Adela mengangkat alisnya, kemudian menggeleng santai. “Ada apa emangnya?”
“Nih, baca.” Saras mengulurkan ponselnya yang menayangkan artikel berita tentang kejadian kemarin, saat para pencari berita memenuhi sekolah mereka.
Adela membulatkan matanya, tetapi tampak tenang setelah membaca judul artikel yang tampil dengan ukuran huruf yang sangat besar di sana.
“‘Rakha Arian Dipermalukan oleh Tunangannya Sendiri’.”
Adela kembali menatap Saras dengan kening berkerut. “Terus kenapa?” tanyanya belum mengerti.
“Lo udah tunangan sama Rakha? Ini, kan, foto lo sama Rakha pas kejadian kemarin.”
“HAH?” Barulah Adela tampak terkejut dan langsung menyambar ponsel Saras untuk melihat artikel itu dalam jarak yang lebih dekat.
Bagaimana bisa para wartawan menyimpulkan sendiri bahwa ia adalah tunangan Rakha hanya karena kejadian konyol seperti kemarin?
“Jadi, lo tunangan Rakha?”
Adela menengadah dan mendapati beberapa orang siswi yang ia ketahui sebagai senior kini berdiri menghadapnya sambil berpangku tangan. Mereka mengamati Adela dari atas hingga bawah dengan tatapan sinis, terutama cewek yang berdiri paling depan. Cewek yang baru beberapa bulan lalu mendapatkan predikat kakak terpopuler oleh murid-murid angkatan baru—Kintan.

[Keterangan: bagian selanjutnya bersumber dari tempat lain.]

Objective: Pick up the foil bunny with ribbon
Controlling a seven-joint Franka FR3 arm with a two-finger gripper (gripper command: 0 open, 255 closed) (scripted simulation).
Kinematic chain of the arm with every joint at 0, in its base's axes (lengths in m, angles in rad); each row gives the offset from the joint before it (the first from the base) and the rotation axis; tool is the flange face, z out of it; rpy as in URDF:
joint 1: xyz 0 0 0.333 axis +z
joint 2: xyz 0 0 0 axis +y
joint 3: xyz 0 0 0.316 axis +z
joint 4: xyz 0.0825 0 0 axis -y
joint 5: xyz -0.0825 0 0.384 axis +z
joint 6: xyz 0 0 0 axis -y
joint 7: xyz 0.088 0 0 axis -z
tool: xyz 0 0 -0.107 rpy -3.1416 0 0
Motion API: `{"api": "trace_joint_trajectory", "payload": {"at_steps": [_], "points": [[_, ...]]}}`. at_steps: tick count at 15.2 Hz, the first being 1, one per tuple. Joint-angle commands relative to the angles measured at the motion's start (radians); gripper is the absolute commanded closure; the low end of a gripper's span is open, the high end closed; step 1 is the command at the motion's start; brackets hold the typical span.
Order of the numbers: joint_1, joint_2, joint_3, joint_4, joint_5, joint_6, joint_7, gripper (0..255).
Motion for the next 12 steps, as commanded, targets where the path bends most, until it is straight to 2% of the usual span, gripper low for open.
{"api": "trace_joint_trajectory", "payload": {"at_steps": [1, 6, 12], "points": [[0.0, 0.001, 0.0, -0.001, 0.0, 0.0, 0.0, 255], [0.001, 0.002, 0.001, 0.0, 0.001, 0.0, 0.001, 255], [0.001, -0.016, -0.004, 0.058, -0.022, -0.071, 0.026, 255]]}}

Kintan mengunyah permen karetnya sambil berjalan mendekati Adela dengan tatapan tak bersahabat. “Lo nggak pernah ngaca? Lo nggak ada cocok-cocoknya sama Rakha!” bentaknya sambil menunjuk-nunjuk Adela.
Adela baru saja membuka mulutnya, berniat untuk menyahut. Namun, suara berisik dan sorakan di sekelilingnya membuatnya mengurungkan niat. Tak lama kemudian, seseorang yang baru beberapa saat lalu ia lihat di ponsel milik Saras, kini muncul di depannya. Rakha berjalan lurus ke arahnya dan menyingkirkan beberapa orang siswi yang tadi sempat mengepung Adela, termasuk Kintan.
“Aduh!” keluh Kintan begitu merasakan sebuah tangan mendorongnya pelan. Sedetik kemudian ia ternganga saking takjubnya melihat Rakha dalam jarak yang sangat dekat.
Rakha kini berada tepat satu langkah di hadapan Adela yang langsung menyambutnya dengan tatapan penuh dendam. Adela tidak terima ia digosipkan sebagai tunangan Rakha, begitu pun sebaliknya.